Deep learning AI models, such as GenAI chatbots, possess an insatiable appetite for data. These models need data for training purposes so they can be effective for real-world scenarios.
It can be challenging, in terms of effort, compliance, and cost, to provide AI models with this vast volume of data and to ensure quality, relevance, and diversity of data. What if we could feed AI models with synthetic data for training purposes?
That is exactly what IBM plans on doing. The tech giant wants to use synthetic data to feed AI’s massive appetite. It is seeking to patent a system for “synthetic data generation” where it creates a simulation of authentic data from real users. It will deploy an innovative method, called Large-Scale Alignment for Chatbots (LAB), which will systematically generate synthetic data for the tasks that developers want their chatbot to accomplish.
The effectiveness of the AI model is heavily reliant on the data it is trained on. IBM realized that one of the bottlenecks for rapid AI development is the need for accurate and representative data for training models.
Training models can be pricey and time-consuming, and can often require dedicated resources.
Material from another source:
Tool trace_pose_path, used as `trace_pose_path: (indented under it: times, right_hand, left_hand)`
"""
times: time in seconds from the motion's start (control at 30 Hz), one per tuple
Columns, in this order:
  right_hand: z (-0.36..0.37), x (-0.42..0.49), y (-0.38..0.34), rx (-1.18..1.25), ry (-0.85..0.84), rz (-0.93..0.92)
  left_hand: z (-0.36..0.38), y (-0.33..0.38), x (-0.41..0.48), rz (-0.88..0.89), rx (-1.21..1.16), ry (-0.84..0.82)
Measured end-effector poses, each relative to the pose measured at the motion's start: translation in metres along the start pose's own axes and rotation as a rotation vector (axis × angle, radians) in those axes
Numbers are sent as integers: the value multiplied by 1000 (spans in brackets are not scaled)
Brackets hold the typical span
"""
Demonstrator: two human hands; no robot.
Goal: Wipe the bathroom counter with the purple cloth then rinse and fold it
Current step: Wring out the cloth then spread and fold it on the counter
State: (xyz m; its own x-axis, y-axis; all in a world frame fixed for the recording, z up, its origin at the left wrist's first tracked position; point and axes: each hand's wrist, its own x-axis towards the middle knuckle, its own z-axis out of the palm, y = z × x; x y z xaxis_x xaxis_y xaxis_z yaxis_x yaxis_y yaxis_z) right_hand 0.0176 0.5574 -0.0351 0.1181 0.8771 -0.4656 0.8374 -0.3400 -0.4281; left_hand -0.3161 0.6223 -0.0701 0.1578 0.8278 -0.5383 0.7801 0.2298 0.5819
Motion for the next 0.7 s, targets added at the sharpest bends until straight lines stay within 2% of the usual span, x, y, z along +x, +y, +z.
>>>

The LAB method can drastically lower costs and the time typically associated with training LLMs. It does this by continually assimilating new knowledge and capabilities into the model without overwriting what the model already learned. This can create an abundance of clean and processed data to train the AI models.
The new data generation method is based on taxonomy – classification of data into categories and subcategories. IBM’s taxonomy works by segregating instruction data into three overarching categories: knowledge, foundational skills, and compositional skills.
The taxonomy maps out existing skills and knowledge of the chatbot and highlights gaps that need to be filled. This system enables LLM developers to specify desired knowledge and skills for their chatbots.
A second LLM, referred to as a teacher model, formulates instructions based on a question-answer framework tailored to the task. The teacher model aims to further refine the simulation by generating instructions for each category while maintaining quality control. This graduated training approach enables the AI model to progressively build upon its existing knowledge base, similar to human learning progression.
“Instruction data is the lever for building a chatbot that behaves the way you want it to,” said Akash Srivastava, chief architect of LLM alignment at IBM Research. “Our method allows you to write a recipe for the problems you want your chatbot to solve and to generate instruction data to build that chatbot.”
One of the key benefits of using synthetic data is the added privacy. Using real data for training has the inherent risk of spitting that exact personal data back out if prompted in a specific way. With synthetic data, you can mirror real human behaviors, interactions, and choices, without violating user privacy.
While synthetic data for AI models offers several benefits, it comes with its own set of risks. While you want the synthetic data to closely mimic human behavior, if it actually mimics an actual user’s data too closely, then it could be a problem, especially in industries like healthcare and finance.
To test the LAB method, IBM Research generated a synthetic dataset with 1.2 million instructions and used that data to train two open-source LLMs. The results show that both LLMs performed on par or better with the state-of-the-art chatbots on a wide range of benchmarks. IBM also used the synthetic data to improve its own enterprise-focused Granite models on IBM watsonx.
According to IBM, two distinguishing traits contributed to these impressive results. Firstly, it is the ability of the teacher model to generate synthetic examples from each leaf node of the taxonomy, allowing for broader coverage of target tasks.
Secondly, the LAB method allows new skills and knowledge to be added to the base LLM without having to incorporate this information into the teacher model as well. “This means you don’t need some all-powerful teacher model that distills its capabilities into the base model,” said David Cox, vice president for AI models at IBM Research.
IBM’s patent also highlights that there could be a rise in demand for AI services, and it could be just as lucrative as building AI itself. It won’t be surprising if IBM uses this patent to support enterprises that are building their own AI models, offering a less resource-intensive method compared to collecting authentic user data.